Roma. 14 Settembre 2019 – Quello dell’impatto clinico dell’antimicrobico-resistenza è un problema particolarmente importanza in Italia, dal momento cheil nostro paese è al primo posto per consumo di antibiotici negli animali, ed al secondo per quello umano: sarebbe opportuno ridurre al minimo la presenza dei pazienti negli ospedali, così da ridurre l’esposizioni a possibili nuove infezioni e limitare al minimo i costi di gestione. Con l’obiettivo di far emergere le criticità gestionali comuni e condividere best practice tra le Regioni, per individuare soluzioni pratiche che rendano i modelli organizzativi facilmente realizzabili, sostenibili ed efficienti. Sono stati organizzato specifici lavori di gruppo al Convegno ‘Infezioni ospedaliere e resistenza agli antibiotici. Situazione attuale e scenari futuri’, organizzato da Motore Sanità e realizzato grazie al contributo non condizionato di Angelini Boston Scientific.
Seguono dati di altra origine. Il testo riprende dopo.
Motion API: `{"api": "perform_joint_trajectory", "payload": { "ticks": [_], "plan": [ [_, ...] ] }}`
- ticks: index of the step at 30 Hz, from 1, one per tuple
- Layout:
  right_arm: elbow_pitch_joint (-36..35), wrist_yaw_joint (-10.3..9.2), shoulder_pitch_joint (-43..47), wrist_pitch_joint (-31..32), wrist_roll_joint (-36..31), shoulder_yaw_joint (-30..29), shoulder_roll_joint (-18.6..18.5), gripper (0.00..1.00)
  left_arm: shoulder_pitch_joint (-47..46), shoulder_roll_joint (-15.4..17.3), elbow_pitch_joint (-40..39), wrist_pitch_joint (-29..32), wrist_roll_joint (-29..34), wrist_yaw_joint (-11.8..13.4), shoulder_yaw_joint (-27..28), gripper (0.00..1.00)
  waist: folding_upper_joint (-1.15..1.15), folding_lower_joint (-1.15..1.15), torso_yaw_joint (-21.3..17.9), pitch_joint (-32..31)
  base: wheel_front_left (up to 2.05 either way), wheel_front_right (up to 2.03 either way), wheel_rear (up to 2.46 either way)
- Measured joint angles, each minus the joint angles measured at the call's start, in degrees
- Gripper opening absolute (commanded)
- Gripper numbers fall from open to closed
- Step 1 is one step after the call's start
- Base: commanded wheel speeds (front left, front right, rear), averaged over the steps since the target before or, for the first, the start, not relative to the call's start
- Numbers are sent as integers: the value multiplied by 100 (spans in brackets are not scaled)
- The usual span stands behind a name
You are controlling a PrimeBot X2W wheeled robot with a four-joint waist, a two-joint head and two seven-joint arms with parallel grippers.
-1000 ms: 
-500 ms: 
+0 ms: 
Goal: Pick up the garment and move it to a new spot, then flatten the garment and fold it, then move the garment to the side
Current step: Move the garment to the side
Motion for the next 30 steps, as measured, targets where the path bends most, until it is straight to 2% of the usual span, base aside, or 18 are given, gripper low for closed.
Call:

«Il 33% delle infezioni ospedaliere secondo gli esperti si possono evitare: il fattore prevenzione è fondamentale – sottolinea il senatore Udc Antonio De Poli – Il Piano nazionale di contrasto all’antibioticoresistenza (Pincar) finora è rimasto sulla carta. Serve un Piano strategico con una regia nazionale. Oggi va sottolineato che  il rischio infezioni è presente anche e soprattutto nella fase post-operatoria e post-ricovero. Il fenomeno infezioni, dunque, va correlato sempre più non solo all’assistenza sanitaria ma anche a quella socio-sanitaria. Come ci dicono gli esperti, il problema delle infezioni scaturisce dai batteri che sono sempre più resistenti agli antibiotici. Ecco perché diventa importante agire sul fronte della prevenzione e non solo a livello di reparto o ospedale ma con una visione più ampia, a livello nazionale».
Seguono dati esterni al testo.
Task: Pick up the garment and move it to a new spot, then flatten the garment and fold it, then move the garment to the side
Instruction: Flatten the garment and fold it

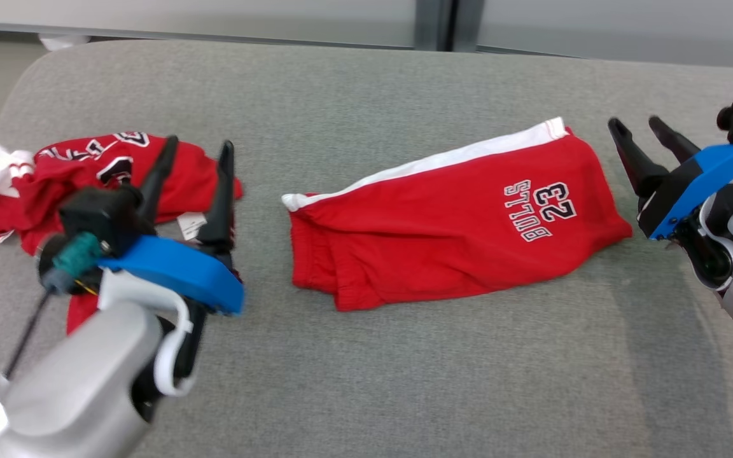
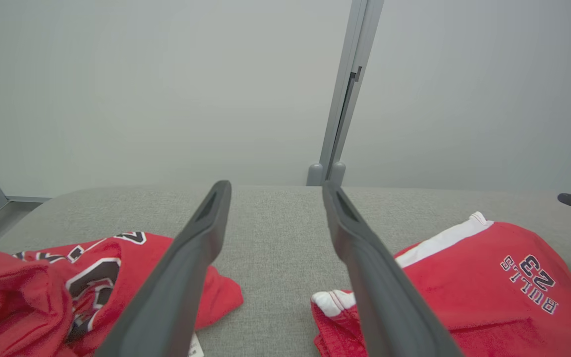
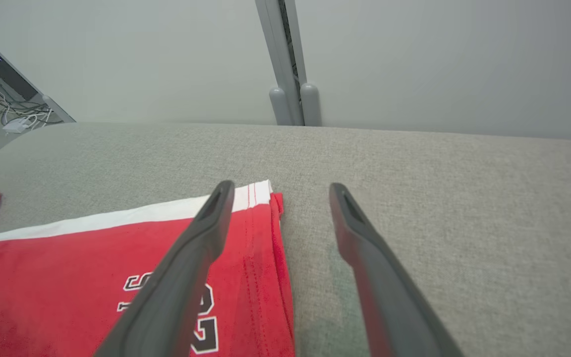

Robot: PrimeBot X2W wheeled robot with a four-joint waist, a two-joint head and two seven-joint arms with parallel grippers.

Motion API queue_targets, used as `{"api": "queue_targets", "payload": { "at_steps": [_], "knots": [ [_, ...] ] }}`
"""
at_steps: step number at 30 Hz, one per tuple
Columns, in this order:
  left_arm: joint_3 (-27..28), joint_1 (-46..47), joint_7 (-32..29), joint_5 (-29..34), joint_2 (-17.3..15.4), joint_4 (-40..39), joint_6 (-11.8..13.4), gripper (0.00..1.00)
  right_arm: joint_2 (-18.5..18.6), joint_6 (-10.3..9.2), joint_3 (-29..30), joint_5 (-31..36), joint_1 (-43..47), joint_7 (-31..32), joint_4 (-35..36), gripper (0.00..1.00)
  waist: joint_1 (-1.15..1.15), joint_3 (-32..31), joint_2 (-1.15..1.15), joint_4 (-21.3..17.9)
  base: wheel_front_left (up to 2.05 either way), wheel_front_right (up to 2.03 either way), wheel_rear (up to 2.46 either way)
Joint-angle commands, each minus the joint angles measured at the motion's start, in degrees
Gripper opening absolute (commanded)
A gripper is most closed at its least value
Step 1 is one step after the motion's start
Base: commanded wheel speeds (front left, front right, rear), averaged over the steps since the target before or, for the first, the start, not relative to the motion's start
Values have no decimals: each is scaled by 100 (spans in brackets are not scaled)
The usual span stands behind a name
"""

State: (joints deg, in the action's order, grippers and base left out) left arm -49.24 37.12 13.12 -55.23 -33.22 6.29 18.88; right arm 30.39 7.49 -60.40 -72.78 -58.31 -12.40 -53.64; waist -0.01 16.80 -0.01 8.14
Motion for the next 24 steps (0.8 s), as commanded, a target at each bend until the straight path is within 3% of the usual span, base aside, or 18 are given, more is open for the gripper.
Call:
{"api": "queue_targets", "payload": {
  "at_steps": [1, 6, 14, 16, 17, 18, 19, 24],
  "knots": [
    [15, -72, 54, 55, 85, -27, 32, 100, -17, 0, -22, 70, 33, 8, -81, 100, 1, 53, 1, 78, 0, 0, 0],
    [202, -586, 209, 449, 607, -49, 119, 100, -155, 0, -152, 48, 4, 487, -709, 100, 1, 143, 1, 434, 0, 0, 0],
    [911, -1180, 212, 948, 1418, 143, -393, 100, -168, 0, -354, 12, -157, 1493, -1311, 100, 1, 244, 1, 860, 0, 0, 0],
    [1115, -1328, 212, 1121, 1610, 255, -567, 100, -208, 1, -415, -87, -46, 2050, -1381, 100, 1, 252, 1, 956, 0, 0, 0],
    [1177, -1375, 212, 1178, 1673, 287, -617, 100, -220, 1, -419, -131, -6, 2170, -1371, 81, 1, 233, 1, 977, 0, 0, 0],
    [1251, -1433, 213, 1230, 1722, 316, -662, 100, -228, 2, -428, -159, 18, 2260, -1326, 33, 1, 211, 1, 987, 0, 0, 0],
    [1312, -1479, 213, 1284, 1773, 350, -698, 100, -227, 9, -424, -195, 52, 2297, -1259, 0, 1, 175, 1, 989, 0, 0, 0],
    [1640, -1742, 213, 1704, 1925, 469, -790, 100, -58, 0, -301, -286, 114, 1792, -1069, 0, 1, -85, 1, 884, 0, 0, 0]
  ]
}}
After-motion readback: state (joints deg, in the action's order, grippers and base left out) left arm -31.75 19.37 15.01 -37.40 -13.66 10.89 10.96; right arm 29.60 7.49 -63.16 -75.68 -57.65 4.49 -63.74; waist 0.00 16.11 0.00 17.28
«La resistenza batterica agli antibiotici costituisce oggi un problema globale tanto da essere inclusa dall’UE tra le priorità sanitarie da affrontare. In particolare in Italia il pericolo è grande in considerazione dei dati epidemiologici che mostrano come la lista dei batteri ‘killer’ che, non essendo più suscettibili alle comuni terapie antibiotiche, sono in vertiginoso aumento e con percentuali di prevalenza all’interno degli ospedali mediamente maggiori rispetto ad altri paesi europei come Germania, Francia ed Inghilterra – afferma Anna Maria Cattelan, Direttore UOC Malattie Infettive AOU Padova – Germi come Acinetobacter, Pseudomonas, Klebsiella, sono diventati causa di importanti polmoniti ed infezioni generalizzate, talora non debellate neppure con l’utilizzo degli antibiotici più recenti e che sono causa di aumentata morbilità/mortalità insieme a prolungamento delle degenze e ad aumento complessivo dei costi. È il tempo dell’azione e dell’applicazione del Piano Nazionale di Contrasto dell’Antimicrobico-Resistenza approvato in Italia a fine 2017; ogni ritardo influirà negativamente sulla salute e cura dei nostri pazienti».

Ma non solo nuove opportunità terapeutiche, anche la scelta del dispositivo, come ad esempio il monouso, ridurrebbe significativamente l’esposizione al rischio di nuove infezioni, generando al contempo risparmi nei processi di sterilizzazione e di gestione delle infezioni. «Il controllo delle infezioni – afferma Marco Falcone dalla U.O. Malattie infettive Presidio AOU Pisana e Ricercatore presso l’Università di Pisa – non si attua esclusivamente tramite l’utilizzo di antibiotici di ultima generazione con specifica attività nei confronti dei batteri resistenti, ma attraverso l’adozione di rigide procedure che limitino la loro diffusione nei setting assistenziali. A tal fine l’identificazione precoce dei soggetti colonizzati e infetti mediante le più moderne tecniche diagnostiche di microbiologia molecolare e la messa in atto di procedure di prevenzione che, impediscano la trasmissione inter-paziente dell’infezione, sono presidi irrinunciabili e necessari ai fini di un programma di successo di ‘Infection Control’».